1. Train gets stuck due to mechanical failure somewhere near gateway.
2. Controller  stops train movement to troubleshoot/get broken train out of the way/whatever, without realizing that there is a sleet storm at Gateway
3. Overhead freezes over because there is no regular movement of trains
4. Clusterfuck
Controllers get very little training, and NONE that is job specific

TriMet can have all the policies and procedures in the world, but without effective training and professional development they'll never get implemented/followed.

 And with management that doesn't know what it doesn't know, we're doubly screwed, because the manager will suggest something; a relatively uneducated controller will attempt to follow/implement said suggestion and then the whole thing blows up into a giant cluster.

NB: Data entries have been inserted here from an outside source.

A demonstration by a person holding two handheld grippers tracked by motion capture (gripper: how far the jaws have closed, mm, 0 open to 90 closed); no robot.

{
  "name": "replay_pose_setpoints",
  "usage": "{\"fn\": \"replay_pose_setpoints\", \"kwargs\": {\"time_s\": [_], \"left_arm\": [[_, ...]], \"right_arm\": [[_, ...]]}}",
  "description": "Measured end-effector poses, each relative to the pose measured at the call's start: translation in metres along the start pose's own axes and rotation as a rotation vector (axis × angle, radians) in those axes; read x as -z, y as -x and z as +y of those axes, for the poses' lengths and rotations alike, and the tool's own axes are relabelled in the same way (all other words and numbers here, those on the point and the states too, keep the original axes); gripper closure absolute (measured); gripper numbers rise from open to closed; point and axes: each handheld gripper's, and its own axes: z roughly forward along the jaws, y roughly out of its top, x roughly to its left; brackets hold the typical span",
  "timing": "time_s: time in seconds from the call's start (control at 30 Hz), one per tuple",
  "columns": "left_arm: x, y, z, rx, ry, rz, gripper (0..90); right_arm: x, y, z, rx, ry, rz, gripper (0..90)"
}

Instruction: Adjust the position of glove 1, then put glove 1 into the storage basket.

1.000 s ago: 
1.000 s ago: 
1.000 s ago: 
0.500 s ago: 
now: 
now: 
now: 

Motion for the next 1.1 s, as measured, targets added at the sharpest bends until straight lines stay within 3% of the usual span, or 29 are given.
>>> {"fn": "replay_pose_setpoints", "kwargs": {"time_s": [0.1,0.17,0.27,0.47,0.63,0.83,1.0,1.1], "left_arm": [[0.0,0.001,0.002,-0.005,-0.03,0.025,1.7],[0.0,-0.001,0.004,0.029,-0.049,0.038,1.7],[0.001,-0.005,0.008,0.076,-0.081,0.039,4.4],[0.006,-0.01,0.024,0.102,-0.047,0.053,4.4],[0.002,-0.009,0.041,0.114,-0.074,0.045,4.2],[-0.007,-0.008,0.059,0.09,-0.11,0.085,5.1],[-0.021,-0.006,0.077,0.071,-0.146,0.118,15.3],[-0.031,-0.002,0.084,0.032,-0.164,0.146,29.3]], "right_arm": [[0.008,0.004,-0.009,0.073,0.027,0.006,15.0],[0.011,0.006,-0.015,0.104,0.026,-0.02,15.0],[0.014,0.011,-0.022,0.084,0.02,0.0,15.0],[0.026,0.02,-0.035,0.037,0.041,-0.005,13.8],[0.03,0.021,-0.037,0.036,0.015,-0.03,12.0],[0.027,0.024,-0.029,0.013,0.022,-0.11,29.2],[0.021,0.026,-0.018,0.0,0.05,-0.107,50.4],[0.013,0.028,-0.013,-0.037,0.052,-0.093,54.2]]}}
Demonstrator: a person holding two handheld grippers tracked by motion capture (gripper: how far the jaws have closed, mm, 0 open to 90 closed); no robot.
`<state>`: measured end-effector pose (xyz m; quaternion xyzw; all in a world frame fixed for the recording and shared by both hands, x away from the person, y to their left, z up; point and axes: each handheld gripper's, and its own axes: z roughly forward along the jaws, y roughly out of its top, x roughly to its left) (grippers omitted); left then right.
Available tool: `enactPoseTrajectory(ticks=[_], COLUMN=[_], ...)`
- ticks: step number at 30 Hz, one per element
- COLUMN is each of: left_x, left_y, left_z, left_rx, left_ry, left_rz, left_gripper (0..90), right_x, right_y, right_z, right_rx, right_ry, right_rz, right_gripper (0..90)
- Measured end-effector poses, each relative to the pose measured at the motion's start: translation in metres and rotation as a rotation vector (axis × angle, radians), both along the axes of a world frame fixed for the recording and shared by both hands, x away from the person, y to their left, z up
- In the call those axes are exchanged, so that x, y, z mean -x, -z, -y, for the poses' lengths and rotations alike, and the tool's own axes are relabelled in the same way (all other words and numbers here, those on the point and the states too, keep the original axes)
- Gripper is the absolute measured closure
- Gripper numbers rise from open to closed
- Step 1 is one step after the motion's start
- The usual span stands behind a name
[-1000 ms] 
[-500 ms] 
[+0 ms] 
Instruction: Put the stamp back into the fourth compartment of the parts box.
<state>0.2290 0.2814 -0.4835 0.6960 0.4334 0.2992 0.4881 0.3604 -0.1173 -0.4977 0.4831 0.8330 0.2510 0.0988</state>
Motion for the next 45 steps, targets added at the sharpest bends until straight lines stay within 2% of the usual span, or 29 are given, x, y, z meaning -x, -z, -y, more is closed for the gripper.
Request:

Most disturbing is that for the last 8 years or so, at the end of every November, we're all issued a copy of the Winter Operations Plan. That hasn't happened yet this year. Questions about it are met with "your managers will tell you what you need to know". And then, of course, the complete lack of attention that caused the issues llast night.

fascinating-so if you could place the blame squarely on one person who would that be?
Lomax




 
Jackson
shouldn't those two know better? How many years have they been executive managers at Trimet?

Shelly's been manager-level or above since I've been wearing a white shirt -
Jay's been in management since 2005 or so, and was promoted (silently) to director last year. 
that being said, none of them have ever been "managers"
just "executives"

People are led, things are managed. Unfortunately the executive class in Transportation Operations doesn't understand that.

Maybe (although I don't hold much hope for it) the new "COO" they just hired from vancouver will be able to get a handle on it before he becomes mired in it. 


and they never have to pay for their incompetence


no; i'm sure they'll both get promotions

TriMet really needs to go back to the way things were 20 years ago or so...

 Rail DIVISION and bus DIVISION. Trying to manage two disparate modes as though they are one is probably the ultimate reason things get fucked up so badly.
No other transit agency that I am familiar with does things that way.

The way TriMet does where they try and apply policies and procedures applicable to non-fixed-guideway service to fixed-guideway service.

Thanks for talking with me
 

1 comment:

  1. I happened to get off work just as the Blazers game was ending (the Line 4 bus presumably from Gresham I took was on time even if the trains couldn't run there) and made a comment to a white shirt at Rose Quarter about how it wasn't a good time for a failure. His response was, in a disgusted tone, "Every day!" I think as in every day something happens.